Разбудили даму — старшину медицинской службы, завесили отделение одеялами, принесли две свечки, трофейный фонарик, кто что дал.
Летун из-за одеял обвинял рыжего ефрейтора:
— Он вредитель! — кричал. — Я воздушный стрелок, для меня посадка в бою со стервятниками — наиважнейшее дело.
— Десять тысяч иголок, — рыжий ефрейтор все воспринимал всерьез. — Каждого прошу пересчитать. Каждый может убедиться, какой я человек… Мне для себя ничего не нужно, но люди обносились, а не за горами всенародный праздник…
Прибежал еще один летун с остреньким носиком.
— Предлагаю компромисс, — говорит. — Те иголки, которыми вы ранили нашего старшину, считать за брак и обменять на ближайшей станции на кое-что в знак дальнейшего братства всех родов войск. Со своей стороны ставим тушенку. К тому же у нас музыка.
Летун из-за занавески слабым голосом подтвердил, что в таком случае тоже отказывается от обвинения, хотя ранение и серьезное.
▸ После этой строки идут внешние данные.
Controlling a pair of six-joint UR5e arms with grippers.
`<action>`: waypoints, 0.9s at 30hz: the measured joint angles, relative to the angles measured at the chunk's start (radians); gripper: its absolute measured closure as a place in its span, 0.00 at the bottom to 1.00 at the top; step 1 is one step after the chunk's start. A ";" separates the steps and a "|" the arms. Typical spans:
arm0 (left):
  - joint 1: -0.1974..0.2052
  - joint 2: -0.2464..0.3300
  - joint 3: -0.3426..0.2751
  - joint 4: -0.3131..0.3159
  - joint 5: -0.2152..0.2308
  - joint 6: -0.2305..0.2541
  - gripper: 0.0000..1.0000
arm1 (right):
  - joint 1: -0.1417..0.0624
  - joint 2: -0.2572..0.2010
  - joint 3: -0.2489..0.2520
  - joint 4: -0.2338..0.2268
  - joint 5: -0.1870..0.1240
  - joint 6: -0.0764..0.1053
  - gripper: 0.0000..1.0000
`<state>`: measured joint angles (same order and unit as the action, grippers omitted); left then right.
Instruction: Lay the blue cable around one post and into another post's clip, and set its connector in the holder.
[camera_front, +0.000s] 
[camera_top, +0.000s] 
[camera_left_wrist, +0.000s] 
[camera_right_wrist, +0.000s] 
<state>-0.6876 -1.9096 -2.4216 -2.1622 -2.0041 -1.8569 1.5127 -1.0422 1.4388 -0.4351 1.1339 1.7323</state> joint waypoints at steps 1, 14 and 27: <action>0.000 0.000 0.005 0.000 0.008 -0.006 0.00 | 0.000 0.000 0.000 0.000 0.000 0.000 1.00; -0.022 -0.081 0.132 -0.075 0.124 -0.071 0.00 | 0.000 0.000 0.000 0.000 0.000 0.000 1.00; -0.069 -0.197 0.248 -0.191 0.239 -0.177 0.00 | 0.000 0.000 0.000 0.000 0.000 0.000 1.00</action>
— Сейчас, — говорит, — вам старшина медицинской службы подтвердит… Игла могла пойти по кровеносным потокам — и тогда смерть.
— Товарищи военнослужащие, — вдруг говорит из-за занавески старшина медицинской службы, — ну-ка прекратите галдеть. Смотрите, что за окном делается…
Посмотрели и обмерли.
Лампочки попадались и раньше по пути, да не столько, не так мирно горели. Да что лампочки. Главное — вокзал, не тронутый ни бомбами, ни снарядами, целый-целехонький. В высоких зеркальных его окнах медленно проплывал их эшелон, их вагон с выбитым дверным стеклом, их дымок над крышей, их темные в изморози окна — одно яркое, где горели две свечи и фонарик, — и им показалось, что даже собственные лица они успевали увидеть.
— Как сон гляжу, — сказал голос старшины медицинской службы. — Впереди нас ждет счастье, товарищи, пусть не сразу и не вдруг.
— Совсем не бомбил, — подтвердил летун. — Разве ж у него на Россию горючки хватит?!
— Ха, трамвай! — крикнул кто-то.
И они увидели трамвай. Он шел будто по параллельным рельсам, и за его освещенными замороженными окнами угадывались силуэты людей.
Поезд тормозил. Обгоняя его, трамвай исчез в темноте под мостом.
Если смотреть с пустого перрона на медленно тормозящий вагон, если приблизиться к его схваченным морозом окнам, то будто в обрамлении фантастической листвы возникнут бледные лица, смотрящие прямо на нас из глубины вагона, прямо нам в глаза, из темных купе и из яркого, со свечками. Близко сдвинуты плечи, как на групповых фотографиях. За дверью с выбитым стеклом в сосульках, будто в раме, тоже человек в шинели и с вещмешком.
Он вздохнул, лицо закрылось голубоватым паром дыхания, и возник титр — название картины: «Мой боевой расчет».